MagicIsMedicine.org is built on one idea: magic heals. We match volunteer professional magicians with patients who need joy, distraction, and hope. We also train clinicians to use magic as a therapeutic tool.

Our volunteer magicians perform free shows for:

- Children and adults undergoing cancer treatment

- Patients awaiting organ transplants

- Veterans of WWII, Korea, Vietnam, Iraq, and Afghanistan

- Families staying at Ronald McDonald Houses and UCSF Family House

- Stressed doctors and nurses who need a moment of wonder


Each show is tailored to the audience. Close-up magic at a child's bedside. Interactive strolling magic through a chemotherapy ward. A stage show for a room full of veterans. A training session for physical therapists learning to use sleight of hand as rehabilitation.

Over nearly two decades, our volunteer magicians have performed at hospitals and care centers from New York to Miami to San Francisco and internationally — reaching countless patients, families, and healthcare workers.

Where We've Performed
Our volunteer magicians have given shows at locations including:

- UCSF Benioff Children's Hospital

- San Francisco VA Medical Center

- Stanford Ronald McDonald House

- UCSF Family House

- USO centers

- Crohn's & Colitis Foundation annual galas (NYC)

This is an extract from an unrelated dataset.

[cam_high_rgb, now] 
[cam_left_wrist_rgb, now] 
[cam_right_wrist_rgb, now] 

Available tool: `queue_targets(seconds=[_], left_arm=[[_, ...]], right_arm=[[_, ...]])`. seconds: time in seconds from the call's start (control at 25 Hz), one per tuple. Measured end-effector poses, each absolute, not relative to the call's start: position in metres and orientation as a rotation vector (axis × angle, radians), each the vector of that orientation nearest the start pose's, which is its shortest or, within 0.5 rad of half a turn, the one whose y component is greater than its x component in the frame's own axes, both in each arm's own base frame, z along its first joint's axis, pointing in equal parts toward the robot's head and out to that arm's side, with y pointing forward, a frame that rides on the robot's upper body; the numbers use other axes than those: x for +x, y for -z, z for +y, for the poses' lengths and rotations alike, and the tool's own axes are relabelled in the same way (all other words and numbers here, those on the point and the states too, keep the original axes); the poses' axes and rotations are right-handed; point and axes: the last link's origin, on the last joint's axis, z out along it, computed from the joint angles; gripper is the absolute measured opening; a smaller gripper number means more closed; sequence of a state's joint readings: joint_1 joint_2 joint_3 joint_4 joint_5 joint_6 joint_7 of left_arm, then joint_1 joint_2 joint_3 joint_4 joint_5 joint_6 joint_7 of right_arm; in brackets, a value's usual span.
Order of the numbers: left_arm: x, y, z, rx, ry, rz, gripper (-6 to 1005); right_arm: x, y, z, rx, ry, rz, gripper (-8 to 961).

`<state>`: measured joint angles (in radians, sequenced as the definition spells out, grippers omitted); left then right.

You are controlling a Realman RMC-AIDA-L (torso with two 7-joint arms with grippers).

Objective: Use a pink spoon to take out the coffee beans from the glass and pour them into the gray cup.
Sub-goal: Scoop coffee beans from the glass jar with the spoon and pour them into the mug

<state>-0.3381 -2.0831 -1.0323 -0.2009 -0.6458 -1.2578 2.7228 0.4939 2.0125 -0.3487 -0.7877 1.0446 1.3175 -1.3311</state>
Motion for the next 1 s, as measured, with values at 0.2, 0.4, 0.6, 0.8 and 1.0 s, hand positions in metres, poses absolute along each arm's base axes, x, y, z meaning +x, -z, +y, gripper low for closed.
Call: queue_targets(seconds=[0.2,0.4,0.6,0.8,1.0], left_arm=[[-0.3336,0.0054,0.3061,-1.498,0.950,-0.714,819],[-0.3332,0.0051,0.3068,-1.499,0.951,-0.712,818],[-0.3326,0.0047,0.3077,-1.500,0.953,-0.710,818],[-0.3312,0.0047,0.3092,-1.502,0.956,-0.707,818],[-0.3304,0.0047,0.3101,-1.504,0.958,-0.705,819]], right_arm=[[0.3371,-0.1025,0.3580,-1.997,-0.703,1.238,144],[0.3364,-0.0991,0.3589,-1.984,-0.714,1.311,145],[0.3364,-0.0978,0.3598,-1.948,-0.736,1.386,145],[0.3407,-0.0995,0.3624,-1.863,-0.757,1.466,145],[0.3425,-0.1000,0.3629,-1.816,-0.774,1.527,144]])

- Hospitals and care centers across the country and abroad

- An Emberá native community in Panamá

During COVID-19, when hospital volunteering stopped worldwide, MagicIsMedicine organized an international collaboration with magicians from six countries — from Portugal to Israel, China to Kenya — to create a video magic show distributed to hundreds of hospitals internationally, so patients could still experience the healing power of magic from their rooms.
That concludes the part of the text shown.